THE Special Operations Executive’s work was so secretive that even senior government ministers had no idea it existed.
Giles Milton, author of new bestseller The Ministry of Ungentlemanly Warfare (John Murray, £20), tells Bill Gibb the Honest Truth about the SOE.
When was the SOE founded and why?
It was set up in 1940 and its role was to come up with an entirely new way of warfare, one in which there was no rule book and anything was permissible. The men and women of the SOE were basically given carte blanche to do whatever they wanted.
Whose idea was it?
It was very much Winston Churchill’s baby. He believed that when you were fighting an enemy like the Nazis, anything should be considered.
Britain was in a disastrous position after Dunkirk and there was a feeling that the only way to strike back was to be deviously creative.
Who ran it?
Six men directed it but Colin Gubbins was the driving force. He was in charge of operations, planning and training, and he ended up as head of SOE.
He was a remarkable figure, a Highlander who had fought against the Bolsheviks and who was fascinated by Al Capone and his gangsters.
He wanted to take the elements of guerrilla warfare they were using and incorporate them into his own operations.
What other Scottish connections were there?
A lot of the training bases were in Scotland but the one I focus on in the book was Arisaig House.
It was known as “the killing school” and it’s where the saboteurs were trained in all the dark arts of murder, assassination and blowing things up.
It was detested by the regular army who hated this kind of ungentlemanly warfare.
Why was it chosen?
It was a secluded country house where the rule book was torn up. I was on Arisaig bay a few weeks back and it’s wonderfully isolated but also the perfect spot for amphibious operations.
They could get on with things without any risk of being detected.
Even by wartime standards, the level of secrecy seems remarkable.
That’s because it was so controversial. Within the British establishment, the government and the army, there was a feeling that this was just wrong and SOE should not exist.
There was still a feeling then of fighting a gentleman’s war.
Tell us about their successes.
The raid on the heavy water plant in Norway, which was filmed as The Heroes of Telemark, was probably their most audacious and successful operation.
Blowing it up effectively deprived Hitler of getting an atomic bomb. Churchill himself said the raid was of crucial importance.
It was incredibly difficult but the saboteurs not only succeeded, they all got away and made it back to the UK.

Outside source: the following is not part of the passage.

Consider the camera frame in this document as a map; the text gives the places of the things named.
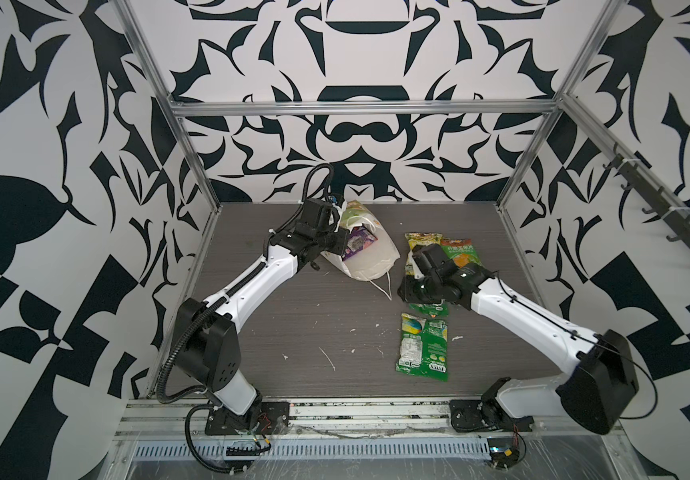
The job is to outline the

They were responsible for the assassination of top SS officer Reinhard Heydrich, a real favourite of Hitler. It was deeply controversial.

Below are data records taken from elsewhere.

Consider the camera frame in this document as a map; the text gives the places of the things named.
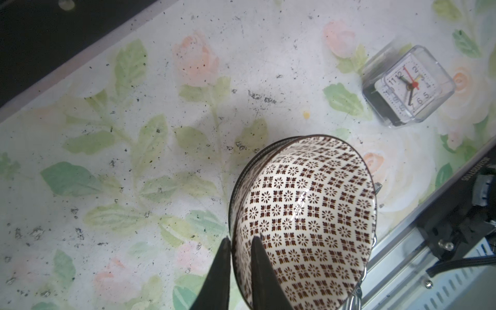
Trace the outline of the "black white dotted bowl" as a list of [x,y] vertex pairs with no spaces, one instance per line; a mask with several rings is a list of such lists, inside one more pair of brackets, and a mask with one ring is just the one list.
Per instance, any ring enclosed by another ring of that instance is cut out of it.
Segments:
[[366,275],[377,203],[362,156],[328,135],[283,139],[244,168],[229,206],[233,267],[253,303],[251,242],[262,244],[295,309],[338,309]]

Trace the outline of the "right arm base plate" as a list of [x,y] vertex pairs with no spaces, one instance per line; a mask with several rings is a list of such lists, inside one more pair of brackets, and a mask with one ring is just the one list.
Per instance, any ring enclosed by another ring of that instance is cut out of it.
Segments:
[[495,234],[495,148],[434,200],[420,215],[417,228],[438,259],[426,270],[430,278],[455,269],[495,265],[494,254],[464,257]]

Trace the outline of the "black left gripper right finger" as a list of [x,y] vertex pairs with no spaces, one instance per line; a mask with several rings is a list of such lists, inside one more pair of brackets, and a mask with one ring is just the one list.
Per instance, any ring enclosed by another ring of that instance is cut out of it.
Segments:
[[251,245],[251,281],[253,309],[293,309],[280,287],[259,236],[253,237]]

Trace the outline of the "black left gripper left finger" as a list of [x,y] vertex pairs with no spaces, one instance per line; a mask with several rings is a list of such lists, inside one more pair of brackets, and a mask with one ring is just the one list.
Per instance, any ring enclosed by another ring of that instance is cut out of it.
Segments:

Ministers who knew of it said it smacked of “war crimes business”.
SOE went ahead anyway and built a very dirty bomb, light enough to be thrown but powerful enough to explode under Heydrich’s armour-plated Mercedes and kill him with shrapnel.
How do you assess SOE’s importance?
It definitely shortened the war and made it less costly.
Certainly in the aftermath of the D-Day landings on June 6, 1944, the role of sabotage and guerrilla warfare played an absolutely critical role in the Allies being able to establish and hold on to their beachhead.
Colin Gubbins was adamant that with just a few highly-trained men and women he could cause far more damage to the Nazis than blanket bombing raids could ever achieve.